About this task: In the listing that follows, how many lines contain the string "table"? Provide only the number.

Information supplied:
*** Begin section ***
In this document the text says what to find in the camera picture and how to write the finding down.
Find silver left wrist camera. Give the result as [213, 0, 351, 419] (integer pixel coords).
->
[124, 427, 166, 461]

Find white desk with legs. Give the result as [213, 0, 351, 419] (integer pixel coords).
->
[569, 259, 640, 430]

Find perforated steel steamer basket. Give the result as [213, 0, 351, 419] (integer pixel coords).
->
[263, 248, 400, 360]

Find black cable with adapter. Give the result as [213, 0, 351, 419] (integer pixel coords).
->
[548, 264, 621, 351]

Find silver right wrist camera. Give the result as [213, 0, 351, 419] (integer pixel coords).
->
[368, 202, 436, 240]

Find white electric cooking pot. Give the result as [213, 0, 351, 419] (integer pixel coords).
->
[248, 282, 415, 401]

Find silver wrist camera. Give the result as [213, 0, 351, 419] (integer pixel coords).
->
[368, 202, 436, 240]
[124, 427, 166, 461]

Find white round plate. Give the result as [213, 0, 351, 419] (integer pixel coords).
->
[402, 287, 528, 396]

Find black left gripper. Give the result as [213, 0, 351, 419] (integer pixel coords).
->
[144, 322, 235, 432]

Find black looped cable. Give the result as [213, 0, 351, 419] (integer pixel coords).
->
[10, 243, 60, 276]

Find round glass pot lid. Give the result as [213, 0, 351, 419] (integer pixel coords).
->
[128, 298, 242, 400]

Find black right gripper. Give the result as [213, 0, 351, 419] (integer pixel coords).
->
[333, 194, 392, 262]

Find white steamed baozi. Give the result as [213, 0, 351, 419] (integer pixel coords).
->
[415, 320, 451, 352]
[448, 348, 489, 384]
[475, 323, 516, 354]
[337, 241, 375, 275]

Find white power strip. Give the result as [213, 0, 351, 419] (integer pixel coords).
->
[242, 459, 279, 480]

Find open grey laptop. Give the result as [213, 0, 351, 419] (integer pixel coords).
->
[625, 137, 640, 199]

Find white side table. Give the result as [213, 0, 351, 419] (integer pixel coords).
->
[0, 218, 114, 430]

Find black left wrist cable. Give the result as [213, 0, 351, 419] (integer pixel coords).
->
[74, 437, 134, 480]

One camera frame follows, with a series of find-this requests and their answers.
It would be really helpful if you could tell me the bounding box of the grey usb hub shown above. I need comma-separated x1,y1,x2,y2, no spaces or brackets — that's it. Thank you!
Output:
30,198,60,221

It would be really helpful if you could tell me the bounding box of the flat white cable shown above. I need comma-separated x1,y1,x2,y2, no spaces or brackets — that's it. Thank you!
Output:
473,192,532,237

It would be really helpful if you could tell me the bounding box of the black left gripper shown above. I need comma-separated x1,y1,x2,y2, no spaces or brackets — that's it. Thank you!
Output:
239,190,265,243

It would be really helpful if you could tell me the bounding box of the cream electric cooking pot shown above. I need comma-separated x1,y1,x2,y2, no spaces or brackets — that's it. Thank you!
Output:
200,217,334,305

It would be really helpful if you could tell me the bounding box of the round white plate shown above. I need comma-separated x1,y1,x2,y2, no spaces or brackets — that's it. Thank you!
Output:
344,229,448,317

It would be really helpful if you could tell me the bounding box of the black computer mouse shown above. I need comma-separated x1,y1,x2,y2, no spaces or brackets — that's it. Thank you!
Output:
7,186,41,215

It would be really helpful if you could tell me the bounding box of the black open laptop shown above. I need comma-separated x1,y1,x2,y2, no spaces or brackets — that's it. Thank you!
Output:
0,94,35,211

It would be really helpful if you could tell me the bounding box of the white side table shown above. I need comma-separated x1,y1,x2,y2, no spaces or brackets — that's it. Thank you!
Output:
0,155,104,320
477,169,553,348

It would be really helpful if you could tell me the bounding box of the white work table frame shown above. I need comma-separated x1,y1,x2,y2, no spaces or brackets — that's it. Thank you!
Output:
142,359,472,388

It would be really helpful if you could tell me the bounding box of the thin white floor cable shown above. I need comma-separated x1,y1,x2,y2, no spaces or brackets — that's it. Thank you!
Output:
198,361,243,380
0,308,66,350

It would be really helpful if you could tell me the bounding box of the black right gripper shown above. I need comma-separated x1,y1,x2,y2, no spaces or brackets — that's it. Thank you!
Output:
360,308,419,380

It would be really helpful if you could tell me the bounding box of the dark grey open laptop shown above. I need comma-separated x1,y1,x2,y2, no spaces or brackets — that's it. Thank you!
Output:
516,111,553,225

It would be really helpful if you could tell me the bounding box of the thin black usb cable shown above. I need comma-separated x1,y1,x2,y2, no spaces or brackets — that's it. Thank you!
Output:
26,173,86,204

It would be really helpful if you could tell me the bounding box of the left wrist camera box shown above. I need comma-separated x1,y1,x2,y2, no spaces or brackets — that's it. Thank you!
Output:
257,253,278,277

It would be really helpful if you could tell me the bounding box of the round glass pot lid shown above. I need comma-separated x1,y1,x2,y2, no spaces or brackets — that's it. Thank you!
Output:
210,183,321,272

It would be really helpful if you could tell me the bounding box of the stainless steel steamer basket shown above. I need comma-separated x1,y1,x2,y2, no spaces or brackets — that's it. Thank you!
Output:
*** End section ***
Written response: 3